A fronteira, historicamente, sempre foi uma região de difícil controle, seja em qualquer lugar ou país. Pois é. Ela também não podia ser diferente na região oeste brasileira, na antiga fronteira mato-grossense, hoje sul-mato-grossense. Depois da guerra com o Paraguai e por várias décadas do século XX, a fronteira foi caracterizada como uma terra de ninguém, onde segundo os documentos históricos, era o lugar onde imperava a lei 44. Ou, melhor dizendo, era a lei do revolver calibre 44.
Esta situação marcou o cotidiano da região lindeira com o Paraguai, guaranizada e sem a presença efetiva das agências de controle brasileiras. Com isso sofria a população, vítima de violências diversas, assassinatos, torturas, estupros, roubos e contrabandos. Ainda hoje, apesar da presença dos órgãos de repressão do estado, persistem na região assassinatos, contrabandos e agora esta situação aflitiva é acrescida do pernicioso tráfico de drogas e de armas. Neste ponto, o Brasil continua ainda muito vulnerável.

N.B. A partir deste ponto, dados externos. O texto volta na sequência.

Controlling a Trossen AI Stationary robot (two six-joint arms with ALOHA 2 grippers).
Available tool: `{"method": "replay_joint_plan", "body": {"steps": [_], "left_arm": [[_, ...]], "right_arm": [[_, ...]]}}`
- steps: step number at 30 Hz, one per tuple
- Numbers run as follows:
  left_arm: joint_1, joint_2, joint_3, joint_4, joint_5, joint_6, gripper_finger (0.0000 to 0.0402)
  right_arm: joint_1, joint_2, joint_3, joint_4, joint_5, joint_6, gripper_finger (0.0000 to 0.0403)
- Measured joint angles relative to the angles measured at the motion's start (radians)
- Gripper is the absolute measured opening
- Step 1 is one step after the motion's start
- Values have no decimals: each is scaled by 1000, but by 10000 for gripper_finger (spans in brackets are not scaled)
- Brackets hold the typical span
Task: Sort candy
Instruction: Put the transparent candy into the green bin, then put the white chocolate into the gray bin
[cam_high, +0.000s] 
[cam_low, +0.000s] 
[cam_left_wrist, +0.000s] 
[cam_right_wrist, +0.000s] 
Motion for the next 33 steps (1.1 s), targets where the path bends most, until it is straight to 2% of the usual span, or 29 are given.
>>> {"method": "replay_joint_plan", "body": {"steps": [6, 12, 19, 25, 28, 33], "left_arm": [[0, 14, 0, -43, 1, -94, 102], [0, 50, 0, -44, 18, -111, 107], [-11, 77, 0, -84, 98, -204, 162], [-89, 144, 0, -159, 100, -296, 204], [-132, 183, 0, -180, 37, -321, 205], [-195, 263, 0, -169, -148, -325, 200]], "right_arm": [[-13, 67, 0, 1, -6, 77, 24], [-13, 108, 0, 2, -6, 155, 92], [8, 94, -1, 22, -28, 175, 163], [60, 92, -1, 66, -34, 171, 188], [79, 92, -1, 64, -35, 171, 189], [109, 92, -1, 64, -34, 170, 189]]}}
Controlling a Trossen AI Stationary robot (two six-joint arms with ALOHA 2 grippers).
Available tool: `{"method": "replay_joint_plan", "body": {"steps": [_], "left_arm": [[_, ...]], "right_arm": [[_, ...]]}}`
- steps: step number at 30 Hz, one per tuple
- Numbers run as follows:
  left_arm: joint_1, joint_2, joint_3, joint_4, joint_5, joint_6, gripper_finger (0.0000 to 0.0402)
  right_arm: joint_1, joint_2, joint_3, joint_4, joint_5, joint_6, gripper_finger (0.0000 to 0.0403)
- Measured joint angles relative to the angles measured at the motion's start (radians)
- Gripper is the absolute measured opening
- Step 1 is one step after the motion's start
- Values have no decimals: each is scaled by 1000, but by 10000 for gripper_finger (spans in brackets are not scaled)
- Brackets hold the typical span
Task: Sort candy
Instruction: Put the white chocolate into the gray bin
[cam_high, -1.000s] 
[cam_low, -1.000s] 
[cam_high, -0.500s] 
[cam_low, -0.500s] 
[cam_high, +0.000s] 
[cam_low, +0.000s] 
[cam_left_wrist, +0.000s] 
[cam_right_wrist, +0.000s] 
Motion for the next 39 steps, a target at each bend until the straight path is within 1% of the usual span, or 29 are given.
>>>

Do lado boliviano, a fronteira teve uma história diferente da região sul. O fato de não ocorrer uma guerra de fronteira, não criou um clima de migração e violência tão propícias ao desenvolvimento da bandidagem, no caso, na região pantaneira. É claro que existiu criminalidade de modo geral, e crimes pontuais, mas sem influências históricas diretas com a proximidade da região boliviana. Pelo menos é o que retratam os documentos históricos e registros policiais desta região.
Contudo, alguns crimes de fronteira, pelos seus significados e singularidades, extrapolaram os limites do município de Corumbá. Em 1927, por exemplo, foi assassinado a tiros, no centro da cidade, o juiz de direito Barnabé Antonio Godim pelo político e fazendeiro Antonio Joaquim Malheiros que, após uma fuga cinematográfica, foi preso no Paraguai. Esta notícia chegou a ser publicada no jornal Diário da Noite, de S. Paulo, na coluna do jovem jornalista e estudante de direito, o corumbaense Gabriel Vandoni de Barros (Gabi). Na década de 60, outro crime teve grande repercussão, especialmente pelas notícias publicadas na revista O Cruzeiro, do Rio de Janeiro. Referia-se ao famoso contrabando de Cadilacs que entravam livremente no Brasil pela fronteira boliviana. A denúncia deste descaminho foi feita pelo então vereador Edu Rocha, que acabou sendo metralhado na porta da Câmara Municipal e cujo assassino permaneceu impune. No dia seguinte, vários Cadilacs apareceram boiando nas mansas águas do rio Paraguai. Nunca foi feita justiça neste caso e, para amenizar consciências, foi dado o nome do vereador a uma rua de Corumbá, nada restando à sua família a não ser a dor da perda e o trauma que persiste até hoje.
Hoje, a trajetória do contrabando de automóveis percorre o inverso dos belos e saudosos Cadilacs. O mais comum é o desvio de carros roubados em território brasileiro, que são levados à Bolívia e trocados por cocaína. É um crime perverso que vem infelicitando e prejudicando brasileiros. E, numa clara demonstração de incompetência, o nosso governo não consegue evitar este fluxo criminoso. A demonstração pública da nossa incompetente e capenga diplomacia reside no fato do governo boliviano aprovar uma lei que permitiu, dentro de um prazo curto, legalizar os carros (roubados) sem documentos que circulavam na Bolívia. Isso significou uma afronta para o Brasil com a legalização desta atividade criminosa, incentivando o tráfico de carros roubados. Segundo dizem, as autoridades bolivianas ficaram surpresas (é mesmo?) com a inscrição de mais de 128 mil carros para serem beneficiados por esta lei que tornou regular e aceitável a posse ilegal e criminosa de carros clandestinamente introduzidos em seu território, roubados no Brasil e comprados a preço de banana.
Difícil é acreditar que as autoridades bolivianas nada sabiam a respeito dessas trambicagens. Para disfarçar a situação, os carros que não conseguiram a sua legalização foram devolvidos ao Brasil. Sabe-se lá em que estado de conservação…. Bonzinhos esses nossos parceiros!
Enquanto isso, o governo brasileiro continua a praticar sua benevolente política diplomática com os vizinhos, apoiando e emprestando dinheiro a governos latino-americanos, incluindo a Bolívia. Diga-se de passagem, empréstimos e acordos que jamais serão pagos e honrados. Por sua vez, incautos proprietários de carros roubados no Brasil, muitos deles financiados em longas prestações e sem cobertura do seguro, ficaram a ver navios… E do governo brasileiro, apenas palavras tímidas de protesto contra a descarada lei do governo vizinho.